REQUIRED ACTION: Search the material below for the string "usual" and list each line that holds it.
#####
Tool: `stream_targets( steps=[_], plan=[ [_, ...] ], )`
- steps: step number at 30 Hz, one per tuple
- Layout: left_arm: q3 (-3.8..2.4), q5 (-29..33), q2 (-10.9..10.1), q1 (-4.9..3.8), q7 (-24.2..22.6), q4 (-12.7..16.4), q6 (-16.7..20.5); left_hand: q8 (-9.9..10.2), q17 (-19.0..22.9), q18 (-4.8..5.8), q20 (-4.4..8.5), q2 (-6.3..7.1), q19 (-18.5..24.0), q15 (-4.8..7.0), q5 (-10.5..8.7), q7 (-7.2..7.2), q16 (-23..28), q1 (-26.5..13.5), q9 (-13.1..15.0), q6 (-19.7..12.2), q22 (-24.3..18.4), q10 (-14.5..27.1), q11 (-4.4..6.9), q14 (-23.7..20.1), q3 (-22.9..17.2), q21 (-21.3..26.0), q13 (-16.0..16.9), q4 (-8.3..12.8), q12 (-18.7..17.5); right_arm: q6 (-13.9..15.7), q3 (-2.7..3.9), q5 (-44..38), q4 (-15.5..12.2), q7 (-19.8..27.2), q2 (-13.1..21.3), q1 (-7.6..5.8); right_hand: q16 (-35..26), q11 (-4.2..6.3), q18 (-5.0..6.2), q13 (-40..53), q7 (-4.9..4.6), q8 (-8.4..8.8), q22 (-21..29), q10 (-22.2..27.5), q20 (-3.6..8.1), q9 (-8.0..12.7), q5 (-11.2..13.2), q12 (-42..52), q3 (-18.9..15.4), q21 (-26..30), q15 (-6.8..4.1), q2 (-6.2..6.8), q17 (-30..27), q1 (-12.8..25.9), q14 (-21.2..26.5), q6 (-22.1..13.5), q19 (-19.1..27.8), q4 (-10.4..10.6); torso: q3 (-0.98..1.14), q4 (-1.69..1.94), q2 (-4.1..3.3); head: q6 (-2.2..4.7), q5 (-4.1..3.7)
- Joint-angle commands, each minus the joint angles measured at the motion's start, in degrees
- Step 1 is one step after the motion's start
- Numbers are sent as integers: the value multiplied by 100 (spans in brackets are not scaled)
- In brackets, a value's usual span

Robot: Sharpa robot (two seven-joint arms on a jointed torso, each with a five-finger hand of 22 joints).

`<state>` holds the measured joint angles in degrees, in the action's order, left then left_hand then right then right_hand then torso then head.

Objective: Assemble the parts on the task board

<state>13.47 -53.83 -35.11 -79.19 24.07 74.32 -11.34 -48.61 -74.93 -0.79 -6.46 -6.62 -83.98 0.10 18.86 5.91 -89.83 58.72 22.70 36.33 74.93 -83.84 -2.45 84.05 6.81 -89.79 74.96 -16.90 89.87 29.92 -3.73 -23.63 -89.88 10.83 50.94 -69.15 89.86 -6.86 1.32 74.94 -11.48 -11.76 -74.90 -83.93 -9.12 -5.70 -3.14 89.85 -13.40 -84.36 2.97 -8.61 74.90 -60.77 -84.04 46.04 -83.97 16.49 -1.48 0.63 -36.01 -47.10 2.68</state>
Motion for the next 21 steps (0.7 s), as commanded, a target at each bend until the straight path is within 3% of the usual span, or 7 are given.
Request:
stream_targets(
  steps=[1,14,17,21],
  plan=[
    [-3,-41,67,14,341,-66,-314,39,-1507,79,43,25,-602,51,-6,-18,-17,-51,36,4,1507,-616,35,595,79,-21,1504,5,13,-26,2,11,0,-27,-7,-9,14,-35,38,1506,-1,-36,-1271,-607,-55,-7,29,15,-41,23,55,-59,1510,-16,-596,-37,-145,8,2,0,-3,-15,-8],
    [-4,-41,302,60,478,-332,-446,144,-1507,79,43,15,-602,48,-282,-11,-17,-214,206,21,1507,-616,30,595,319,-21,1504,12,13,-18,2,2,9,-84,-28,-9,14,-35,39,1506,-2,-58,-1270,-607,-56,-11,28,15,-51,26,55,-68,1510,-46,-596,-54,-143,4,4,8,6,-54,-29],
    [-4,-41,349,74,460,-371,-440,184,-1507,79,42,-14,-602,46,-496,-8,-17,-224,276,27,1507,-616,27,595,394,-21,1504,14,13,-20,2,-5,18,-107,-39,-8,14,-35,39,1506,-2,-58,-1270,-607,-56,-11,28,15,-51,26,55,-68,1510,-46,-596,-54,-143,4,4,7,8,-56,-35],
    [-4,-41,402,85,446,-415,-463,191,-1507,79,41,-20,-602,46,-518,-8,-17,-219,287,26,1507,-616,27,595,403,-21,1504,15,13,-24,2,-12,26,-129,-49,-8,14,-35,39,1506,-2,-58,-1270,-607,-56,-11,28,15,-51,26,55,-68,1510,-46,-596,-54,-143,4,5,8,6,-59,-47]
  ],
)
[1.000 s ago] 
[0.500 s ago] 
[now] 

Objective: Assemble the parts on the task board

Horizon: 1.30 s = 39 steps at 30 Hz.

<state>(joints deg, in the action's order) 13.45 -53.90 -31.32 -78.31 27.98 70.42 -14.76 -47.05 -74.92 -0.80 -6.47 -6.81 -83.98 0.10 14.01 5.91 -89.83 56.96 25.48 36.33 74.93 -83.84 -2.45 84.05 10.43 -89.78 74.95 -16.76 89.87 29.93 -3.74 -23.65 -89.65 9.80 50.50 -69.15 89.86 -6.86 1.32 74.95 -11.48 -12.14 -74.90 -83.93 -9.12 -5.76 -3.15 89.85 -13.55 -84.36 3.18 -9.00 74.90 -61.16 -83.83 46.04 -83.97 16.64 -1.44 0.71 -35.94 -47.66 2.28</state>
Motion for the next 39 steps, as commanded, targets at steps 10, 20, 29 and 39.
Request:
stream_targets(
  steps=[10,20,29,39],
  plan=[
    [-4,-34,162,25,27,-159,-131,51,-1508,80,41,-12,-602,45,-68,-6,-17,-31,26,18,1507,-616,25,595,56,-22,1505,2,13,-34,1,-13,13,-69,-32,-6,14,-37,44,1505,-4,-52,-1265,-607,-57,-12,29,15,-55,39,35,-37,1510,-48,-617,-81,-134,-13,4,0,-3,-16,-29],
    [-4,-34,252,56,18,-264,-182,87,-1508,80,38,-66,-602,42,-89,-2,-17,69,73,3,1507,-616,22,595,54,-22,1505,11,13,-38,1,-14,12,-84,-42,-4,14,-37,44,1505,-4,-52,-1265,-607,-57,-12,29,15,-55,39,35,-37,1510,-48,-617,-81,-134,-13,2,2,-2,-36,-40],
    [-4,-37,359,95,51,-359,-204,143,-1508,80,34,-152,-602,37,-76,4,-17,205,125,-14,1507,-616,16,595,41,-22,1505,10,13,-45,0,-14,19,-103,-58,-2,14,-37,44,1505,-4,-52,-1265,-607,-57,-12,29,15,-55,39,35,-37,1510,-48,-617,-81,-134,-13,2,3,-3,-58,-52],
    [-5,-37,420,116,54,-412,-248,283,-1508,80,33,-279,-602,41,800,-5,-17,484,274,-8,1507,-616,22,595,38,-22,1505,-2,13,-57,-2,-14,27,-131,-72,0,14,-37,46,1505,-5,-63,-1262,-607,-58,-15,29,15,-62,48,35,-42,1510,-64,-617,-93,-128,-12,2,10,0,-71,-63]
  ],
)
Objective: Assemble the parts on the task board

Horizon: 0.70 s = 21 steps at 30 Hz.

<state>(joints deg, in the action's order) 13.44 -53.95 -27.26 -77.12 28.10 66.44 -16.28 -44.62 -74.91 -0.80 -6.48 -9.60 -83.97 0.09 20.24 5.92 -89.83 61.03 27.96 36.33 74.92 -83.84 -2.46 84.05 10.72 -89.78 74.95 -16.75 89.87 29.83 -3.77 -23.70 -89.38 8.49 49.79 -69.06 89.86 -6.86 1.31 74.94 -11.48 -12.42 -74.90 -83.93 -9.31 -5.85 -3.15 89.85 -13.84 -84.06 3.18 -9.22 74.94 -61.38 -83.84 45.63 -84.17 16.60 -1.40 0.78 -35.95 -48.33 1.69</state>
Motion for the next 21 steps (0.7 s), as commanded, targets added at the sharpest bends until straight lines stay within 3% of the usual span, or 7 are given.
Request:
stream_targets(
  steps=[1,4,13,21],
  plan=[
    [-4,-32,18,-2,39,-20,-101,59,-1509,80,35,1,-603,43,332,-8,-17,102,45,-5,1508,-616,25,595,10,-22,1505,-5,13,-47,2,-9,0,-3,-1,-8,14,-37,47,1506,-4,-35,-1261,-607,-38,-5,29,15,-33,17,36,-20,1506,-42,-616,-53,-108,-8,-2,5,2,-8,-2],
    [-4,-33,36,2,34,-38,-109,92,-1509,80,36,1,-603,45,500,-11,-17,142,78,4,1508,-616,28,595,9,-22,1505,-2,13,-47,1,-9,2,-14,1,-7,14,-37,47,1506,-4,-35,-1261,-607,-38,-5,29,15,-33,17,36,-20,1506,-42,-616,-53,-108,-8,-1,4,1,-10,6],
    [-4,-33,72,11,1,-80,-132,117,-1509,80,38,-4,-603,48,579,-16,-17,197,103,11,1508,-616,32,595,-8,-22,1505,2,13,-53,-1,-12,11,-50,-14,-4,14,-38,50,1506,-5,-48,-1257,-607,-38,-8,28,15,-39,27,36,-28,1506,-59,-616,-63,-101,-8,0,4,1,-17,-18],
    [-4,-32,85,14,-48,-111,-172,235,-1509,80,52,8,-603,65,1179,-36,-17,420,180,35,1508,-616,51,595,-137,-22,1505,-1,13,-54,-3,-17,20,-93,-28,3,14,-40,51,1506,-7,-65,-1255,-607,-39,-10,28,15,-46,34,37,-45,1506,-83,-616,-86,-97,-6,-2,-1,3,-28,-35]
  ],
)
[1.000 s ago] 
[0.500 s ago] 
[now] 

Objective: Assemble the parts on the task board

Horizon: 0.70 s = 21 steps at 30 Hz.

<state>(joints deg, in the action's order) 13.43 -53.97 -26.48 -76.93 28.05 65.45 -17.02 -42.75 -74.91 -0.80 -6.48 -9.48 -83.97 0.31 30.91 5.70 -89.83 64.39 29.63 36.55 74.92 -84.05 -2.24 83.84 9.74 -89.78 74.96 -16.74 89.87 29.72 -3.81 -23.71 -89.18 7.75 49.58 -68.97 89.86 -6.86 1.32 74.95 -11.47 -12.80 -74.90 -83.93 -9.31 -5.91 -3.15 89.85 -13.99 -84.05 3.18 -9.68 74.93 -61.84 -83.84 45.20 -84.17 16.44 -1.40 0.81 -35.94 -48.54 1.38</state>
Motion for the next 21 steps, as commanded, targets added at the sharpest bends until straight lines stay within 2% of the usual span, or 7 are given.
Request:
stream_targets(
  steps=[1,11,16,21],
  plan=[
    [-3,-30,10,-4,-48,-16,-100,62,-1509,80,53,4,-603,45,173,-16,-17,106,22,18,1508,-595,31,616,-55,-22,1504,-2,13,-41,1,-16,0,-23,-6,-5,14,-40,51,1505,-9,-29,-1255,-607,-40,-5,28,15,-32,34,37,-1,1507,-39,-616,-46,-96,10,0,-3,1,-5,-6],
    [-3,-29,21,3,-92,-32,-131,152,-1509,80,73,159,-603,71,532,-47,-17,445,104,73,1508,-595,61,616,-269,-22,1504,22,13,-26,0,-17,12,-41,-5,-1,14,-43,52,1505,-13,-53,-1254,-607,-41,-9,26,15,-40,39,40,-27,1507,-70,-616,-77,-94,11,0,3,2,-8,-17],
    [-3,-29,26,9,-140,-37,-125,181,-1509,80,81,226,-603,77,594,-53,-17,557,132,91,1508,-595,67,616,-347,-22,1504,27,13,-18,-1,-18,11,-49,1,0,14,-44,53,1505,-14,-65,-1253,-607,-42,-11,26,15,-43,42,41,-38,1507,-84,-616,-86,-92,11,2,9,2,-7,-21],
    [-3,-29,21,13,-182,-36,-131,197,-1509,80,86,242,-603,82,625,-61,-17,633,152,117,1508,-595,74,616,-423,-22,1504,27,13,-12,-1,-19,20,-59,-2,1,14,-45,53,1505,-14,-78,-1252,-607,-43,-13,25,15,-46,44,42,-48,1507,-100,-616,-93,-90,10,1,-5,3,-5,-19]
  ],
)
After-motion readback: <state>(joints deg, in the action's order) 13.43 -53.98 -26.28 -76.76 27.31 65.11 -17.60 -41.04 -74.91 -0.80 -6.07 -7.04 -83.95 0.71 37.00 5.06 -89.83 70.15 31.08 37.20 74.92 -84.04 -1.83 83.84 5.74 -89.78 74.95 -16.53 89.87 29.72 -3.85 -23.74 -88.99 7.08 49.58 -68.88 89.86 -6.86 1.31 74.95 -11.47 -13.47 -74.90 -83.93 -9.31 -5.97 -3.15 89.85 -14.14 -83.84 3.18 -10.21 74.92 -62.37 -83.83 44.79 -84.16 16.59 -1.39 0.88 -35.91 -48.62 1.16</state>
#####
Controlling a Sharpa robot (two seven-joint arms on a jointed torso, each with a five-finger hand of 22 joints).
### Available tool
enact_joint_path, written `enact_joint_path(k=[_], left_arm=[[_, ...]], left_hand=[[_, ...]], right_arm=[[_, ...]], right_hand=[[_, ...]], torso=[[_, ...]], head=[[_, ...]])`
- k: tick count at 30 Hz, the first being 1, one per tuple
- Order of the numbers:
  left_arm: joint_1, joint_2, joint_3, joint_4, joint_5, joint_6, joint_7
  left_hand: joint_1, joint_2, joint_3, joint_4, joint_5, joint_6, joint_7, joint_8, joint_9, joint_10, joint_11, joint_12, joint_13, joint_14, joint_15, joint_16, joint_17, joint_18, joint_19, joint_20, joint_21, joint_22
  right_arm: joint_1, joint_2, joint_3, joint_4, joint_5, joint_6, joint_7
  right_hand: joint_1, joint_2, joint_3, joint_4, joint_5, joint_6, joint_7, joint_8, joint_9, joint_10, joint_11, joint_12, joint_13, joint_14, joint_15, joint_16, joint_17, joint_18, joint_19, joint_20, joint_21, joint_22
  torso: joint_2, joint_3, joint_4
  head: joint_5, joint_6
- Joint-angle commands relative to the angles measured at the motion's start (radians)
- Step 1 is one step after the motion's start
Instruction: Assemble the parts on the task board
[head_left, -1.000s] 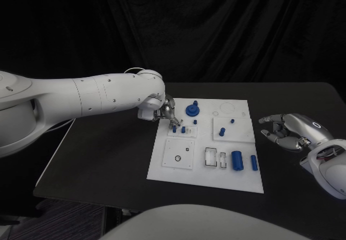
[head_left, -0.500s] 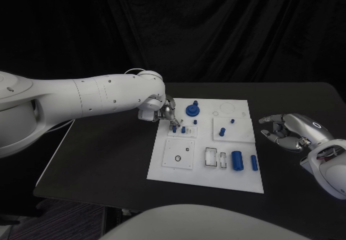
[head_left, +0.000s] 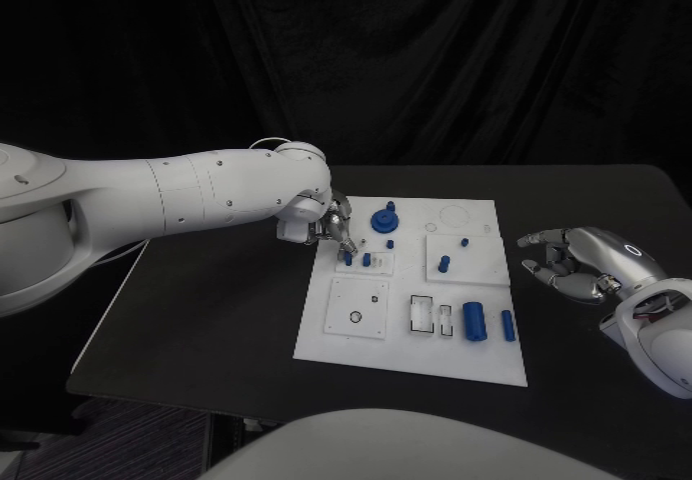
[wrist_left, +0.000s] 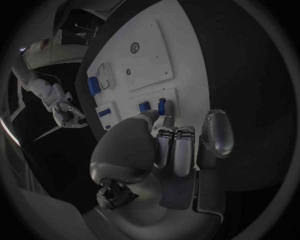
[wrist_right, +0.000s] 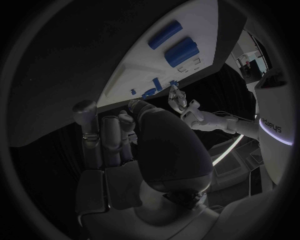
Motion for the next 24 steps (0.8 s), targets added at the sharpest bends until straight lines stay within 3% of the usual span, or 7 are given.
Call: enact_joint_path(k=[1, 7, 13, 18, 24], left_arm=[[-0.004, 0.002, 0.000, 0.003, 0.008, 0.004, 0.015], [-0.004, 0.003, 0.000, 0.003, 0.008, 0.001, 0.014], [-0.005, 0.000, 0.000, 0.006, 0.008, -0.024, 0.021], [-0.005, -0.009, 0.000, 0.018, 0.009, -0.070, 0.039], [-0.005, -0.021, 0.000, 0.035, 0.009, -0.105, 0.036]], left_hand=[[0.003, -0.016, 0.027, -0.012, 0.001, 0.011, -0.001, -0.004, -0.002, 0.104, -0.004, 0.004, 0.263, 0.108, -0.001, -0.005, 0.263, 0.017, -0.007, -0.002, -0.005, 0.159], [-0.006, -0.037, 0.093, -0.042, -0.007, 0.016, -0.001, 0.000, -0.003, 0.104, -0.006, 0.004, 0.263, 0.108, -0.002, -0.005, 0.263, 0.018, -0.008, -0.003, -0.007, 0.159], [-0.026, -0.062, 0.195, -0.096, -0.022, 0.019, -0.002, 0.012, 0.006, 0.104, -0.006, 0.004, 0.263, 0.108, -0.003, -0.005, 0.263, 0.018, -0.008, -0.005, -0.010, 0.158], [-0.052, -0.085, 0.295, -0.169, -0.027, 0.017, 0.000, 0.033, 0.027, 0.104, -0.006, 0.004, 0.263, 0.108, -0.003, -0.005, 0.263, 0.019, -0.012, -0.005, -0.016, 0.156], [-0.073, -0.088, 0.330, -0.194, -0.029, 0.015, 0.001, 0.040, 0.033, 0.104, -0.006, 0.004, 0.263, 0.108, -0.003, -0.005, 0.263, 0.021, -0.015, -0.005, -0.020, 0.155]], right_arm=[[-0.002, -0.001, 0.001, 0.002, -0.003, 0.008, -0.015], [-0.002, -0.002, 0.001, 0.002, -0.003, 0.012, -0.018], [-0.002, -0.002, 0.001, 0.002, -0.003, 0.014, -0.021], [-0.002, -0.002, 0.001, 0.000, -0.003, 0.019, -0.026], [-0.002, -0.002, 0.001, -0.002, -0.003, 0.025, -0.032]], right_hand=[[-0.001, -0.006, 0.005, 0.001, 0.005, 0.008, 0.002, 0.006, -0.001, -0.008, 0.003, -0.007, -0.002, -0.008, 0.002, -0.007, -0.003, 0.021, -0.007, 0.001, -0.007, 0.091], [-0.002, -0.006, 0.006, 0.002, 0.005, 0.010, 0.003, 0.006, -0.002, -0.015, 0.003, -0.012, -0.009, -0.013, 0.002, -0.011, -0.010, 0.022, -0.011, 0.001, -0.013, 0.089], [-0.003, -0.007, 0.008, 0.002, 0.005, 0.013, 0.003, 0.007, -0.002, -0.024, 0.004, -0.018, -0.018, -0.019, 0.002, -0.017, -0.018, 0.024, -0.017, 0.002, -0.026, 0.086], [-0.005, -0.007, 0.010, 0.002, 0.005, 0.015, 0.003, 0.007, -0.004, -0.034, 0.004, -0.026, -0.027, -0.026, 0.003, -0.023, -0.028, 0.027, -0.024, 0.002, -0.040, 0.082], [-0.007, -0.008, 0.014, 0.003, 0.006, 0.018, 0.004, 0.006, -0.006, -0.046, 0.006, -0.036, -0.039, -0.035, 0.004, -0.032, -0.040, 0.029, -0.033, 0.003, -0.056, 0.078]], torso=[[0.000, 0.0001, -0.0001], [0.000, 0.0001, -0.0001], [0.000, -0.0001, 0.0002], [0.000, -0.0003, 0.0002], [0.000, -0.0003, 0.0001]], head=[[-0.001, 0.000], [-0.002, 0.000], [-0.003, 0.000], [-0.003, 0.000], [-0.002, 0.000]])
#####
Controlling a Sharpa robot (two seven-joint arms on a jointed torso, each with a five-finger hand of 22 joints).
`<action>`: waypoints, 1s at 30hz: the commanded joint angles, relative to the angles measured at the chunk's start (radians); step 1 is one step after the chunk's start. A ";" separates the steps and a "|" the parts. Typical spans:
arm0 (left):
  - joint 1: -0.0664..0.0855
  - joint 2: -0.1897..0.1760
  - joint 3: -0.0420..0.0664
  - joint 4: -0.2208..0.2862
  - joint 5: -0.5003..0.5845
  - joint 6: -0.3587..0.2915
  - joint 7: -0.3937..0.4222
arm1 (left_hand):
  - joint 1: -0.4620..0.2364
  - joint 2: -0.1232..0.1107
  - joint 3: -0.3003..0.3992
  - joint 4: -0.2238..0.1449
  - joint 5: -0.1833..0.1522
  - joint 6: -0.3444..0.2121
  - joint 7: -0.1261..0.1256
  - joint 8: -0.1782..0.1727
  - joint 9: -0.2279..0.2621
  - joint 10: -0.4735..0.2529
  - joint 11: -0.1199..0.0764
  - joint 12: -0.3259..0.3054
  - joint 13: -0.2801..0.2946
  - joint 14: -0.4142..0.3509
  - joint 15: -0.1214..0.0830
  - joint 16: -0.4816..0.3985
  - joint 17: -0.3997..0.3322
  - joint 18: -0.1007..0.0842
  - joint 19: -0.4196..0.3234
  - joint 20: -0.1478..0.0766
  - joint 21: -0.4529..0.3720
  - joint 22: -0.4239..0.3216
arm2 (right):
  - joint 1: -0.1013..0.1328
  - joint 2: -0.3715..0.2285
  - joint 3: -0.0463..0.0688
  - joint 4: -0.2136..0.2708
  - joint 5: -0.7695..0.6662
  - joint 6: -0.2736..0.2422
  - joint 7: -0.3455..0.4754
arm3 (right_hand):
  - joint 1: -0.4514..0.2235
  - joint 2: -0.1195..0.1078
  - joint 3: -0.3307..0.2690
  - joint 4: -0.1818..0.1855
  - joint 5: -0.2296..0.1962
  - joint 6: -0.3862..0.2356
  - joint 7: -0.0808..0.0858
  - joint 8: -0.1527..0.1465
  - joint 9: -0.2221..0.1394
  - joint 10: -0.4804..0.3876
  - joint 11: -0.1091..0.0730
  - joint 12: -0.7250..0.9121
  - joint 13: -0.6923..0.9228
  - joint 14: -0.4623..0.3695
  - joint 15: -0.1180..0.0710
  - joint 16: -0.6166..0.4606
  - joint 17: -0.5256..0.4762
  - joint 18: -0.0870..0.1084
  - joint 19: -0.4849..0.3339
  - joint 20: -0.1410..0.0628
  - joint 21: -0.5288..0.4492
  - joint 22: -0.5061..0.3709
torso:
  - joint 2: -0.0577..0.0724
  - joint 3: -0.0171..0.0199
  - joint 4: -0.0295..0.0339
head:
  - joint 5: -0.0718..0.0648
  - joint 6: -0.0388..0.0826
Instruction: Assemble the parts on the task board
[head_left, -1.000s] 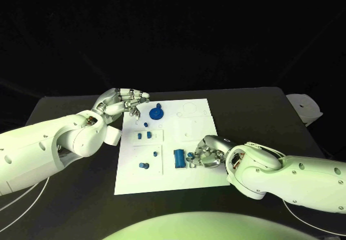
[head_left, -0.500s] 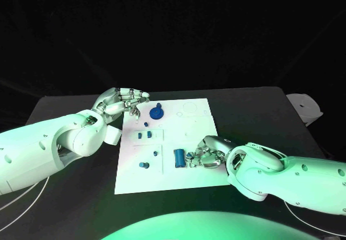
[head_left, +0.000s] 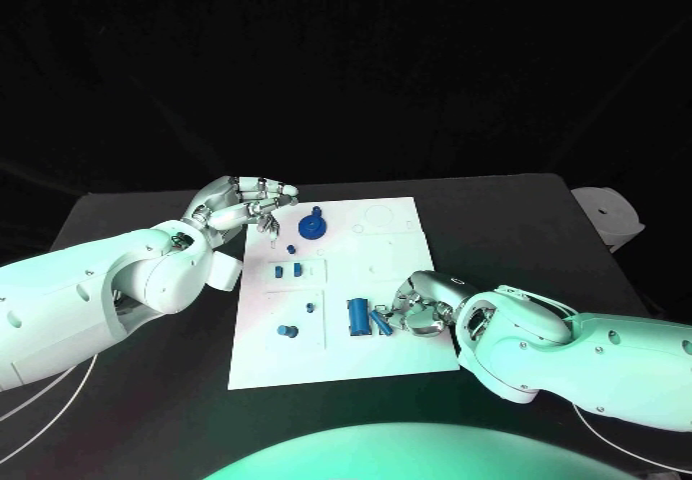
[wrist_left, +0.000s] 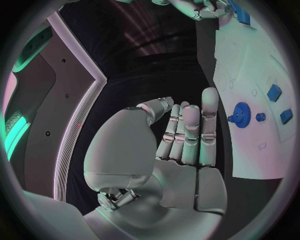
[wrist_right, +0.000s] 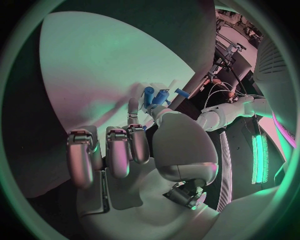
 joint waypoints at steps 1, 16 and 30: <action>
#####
THE ANSWER:
- In brackets, a value's usual span
Motion for the next 21 steps (0.7 s), as commanded, a target at each bend until the straight path is within 3% of the usual span, or 7 are given.
Motion for the next 21 steps (0.7 s), as commanded, targets added at the sharpest bends until straight lines stay within 3% of the usual span, or 7 are given.
Motion for the next 21 steps, as commanded, targets added at the sharpest bends until straight lines stay within 2% of the usual span, or 7 are given.
Motion for the next 24 steps (0.8 s), targets added at the sharpest bends until straight lines stay within 3% of the usual span, or 7 are given.

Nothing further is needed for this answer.